• _INFORMATION SHOWN_:
-----
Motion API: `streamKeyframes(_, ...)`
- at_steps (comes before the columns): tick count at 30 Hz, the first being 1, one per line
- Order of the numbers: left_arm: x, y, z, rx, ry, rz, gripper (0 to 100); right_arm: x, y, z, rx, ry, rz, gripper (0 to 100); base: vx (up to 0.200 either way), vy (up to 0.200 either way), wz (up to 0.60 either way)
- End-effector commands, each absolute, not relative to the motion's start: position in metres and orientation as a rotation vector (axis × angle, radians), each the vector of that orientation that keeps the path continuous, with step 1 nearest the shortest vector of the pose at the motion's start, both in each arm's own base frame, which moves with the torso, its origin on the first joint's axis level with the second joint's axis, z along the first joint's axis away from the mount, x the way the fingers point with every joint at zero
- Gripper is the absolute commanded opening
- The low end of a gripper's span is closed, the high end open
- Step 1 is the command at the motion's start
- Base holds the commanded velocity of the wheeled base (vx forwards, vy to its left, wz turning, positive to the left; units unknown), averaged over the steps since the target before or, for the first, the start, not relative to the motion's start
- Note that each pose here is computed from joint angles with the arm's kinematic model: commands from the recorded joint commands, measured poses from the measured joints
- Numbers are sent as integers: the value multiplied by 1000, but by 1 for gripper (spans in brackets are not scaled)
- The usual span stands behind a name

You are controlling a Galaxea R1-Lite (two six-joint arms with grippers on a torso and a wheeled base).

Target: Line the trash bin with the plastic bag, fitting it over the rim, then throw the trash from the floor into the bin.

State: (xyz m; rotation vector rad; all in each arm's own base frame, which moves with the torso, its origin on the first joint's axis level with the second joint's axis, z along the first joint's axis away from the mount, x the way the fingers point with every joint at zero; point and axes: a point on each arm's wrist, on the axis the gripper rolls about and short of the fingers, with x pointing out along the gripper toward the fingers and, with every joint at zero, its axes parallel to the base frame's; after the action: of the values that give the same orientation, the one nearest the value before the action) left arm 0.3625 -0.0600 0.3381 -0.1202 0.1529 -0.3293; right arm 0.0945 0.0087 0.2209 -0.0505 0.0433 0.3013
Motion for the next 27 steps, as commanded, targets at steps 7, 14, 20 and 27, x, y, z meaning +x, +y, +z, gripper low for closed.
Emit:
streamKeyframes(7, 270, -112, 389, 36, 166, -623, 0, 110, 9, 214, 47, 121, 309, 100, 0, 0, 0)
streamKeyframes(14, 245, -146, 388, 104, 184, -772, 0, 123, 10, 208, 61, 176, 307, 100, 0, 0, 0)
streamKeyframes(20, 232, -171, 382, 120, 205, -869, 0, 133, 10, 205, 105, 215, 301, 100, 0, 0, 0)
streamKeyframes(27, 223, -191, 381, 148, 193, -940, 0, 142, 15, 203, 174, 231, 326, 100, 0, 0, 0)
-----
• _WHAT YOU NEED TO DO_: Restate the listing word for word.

• _EXERCISE SOLUTION_:
Motion API: `streamKeyframes(_, ...)`
- at_steps (comes before the columns): tick count at 30 Hz, the first being 1, one per line
- Order of the numbers: left_arm: x, y, z, rx, ry, rz, gripper (0 to 100); right_arm: x, y, z, rx, ry, rz, gripper (0 to 100); base: vx (up to 0.200 either way), vy (up to 0.200 either way), wz (up to 0.60 either way)
- End-effector commands, each absolute, not relative to the motion's start: position in metres and orientation as a rotation vector (axis × angle, radians), each the vector of that orientation that keeps the path continuous, with step 1 nearest the shortest vector of the pose at the motion's start, both in each arm's own base frame, which moves with the torso, its origin on the first joint's axis level with the second joint's axis, z along the first joint's axis away from the mount, x the way the fingers point with every joint at zero
- Gripper is the absolute commanded opening
- The low end of a gripper's span is closed, the high end open
- Step 1 is the command at the motion's start
- Base holds the commanded velocity of the wheeled base (vx forwards, vy to its left, wz turning, positive to the left; units unknown), averaged over the steps since the target before or, for the first, the start, not relative to the motion's start
- Note that each pose here is computed from joint angles with the arm's kinematic model: commands from the recorded joint commands, measured poses from the measured joints
- Numbers are sent as integers: the value multiplied by 1000, but by 1 for gripper (spans in brackets are not scaled)
- The usual span stands behind a name

You are controlling a Galaxea R1-Lite (two six-joint arms with grippers on a torso and a wheeled base).

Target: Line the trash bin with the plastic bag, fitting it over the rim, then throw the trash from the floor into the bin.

State: (xyz m; rotation vector rad; all in each arm's own base frame, which moves with the torso, its origin on the first joint's axis level with the second joint's axis, z along the first joint's axis away from the mount, x the way the fingers point with every joint at zero; point and axes: a point on each arm's wrist, on the axis the gripper rolls about and short of the fingers, with x pointing out along the gripper toward the fingers and, with every joint at zero, its axes parallel to the base frame's; after the action: of the values that give the same orientation, the one nearest the value before the action) left arm 0.3625 -0.0600 0.3381 -0.1202 0.1529 -0.3293; right arm 0.0945 0.0087 0.2209 -0.0505 0.0433 0.3013
Motion for the next 27 steps, as commanded, targets at steps 7, 14, 20 and 27, x, y, z meaning +x, +y, +z, gripper low for closed.
Emit:
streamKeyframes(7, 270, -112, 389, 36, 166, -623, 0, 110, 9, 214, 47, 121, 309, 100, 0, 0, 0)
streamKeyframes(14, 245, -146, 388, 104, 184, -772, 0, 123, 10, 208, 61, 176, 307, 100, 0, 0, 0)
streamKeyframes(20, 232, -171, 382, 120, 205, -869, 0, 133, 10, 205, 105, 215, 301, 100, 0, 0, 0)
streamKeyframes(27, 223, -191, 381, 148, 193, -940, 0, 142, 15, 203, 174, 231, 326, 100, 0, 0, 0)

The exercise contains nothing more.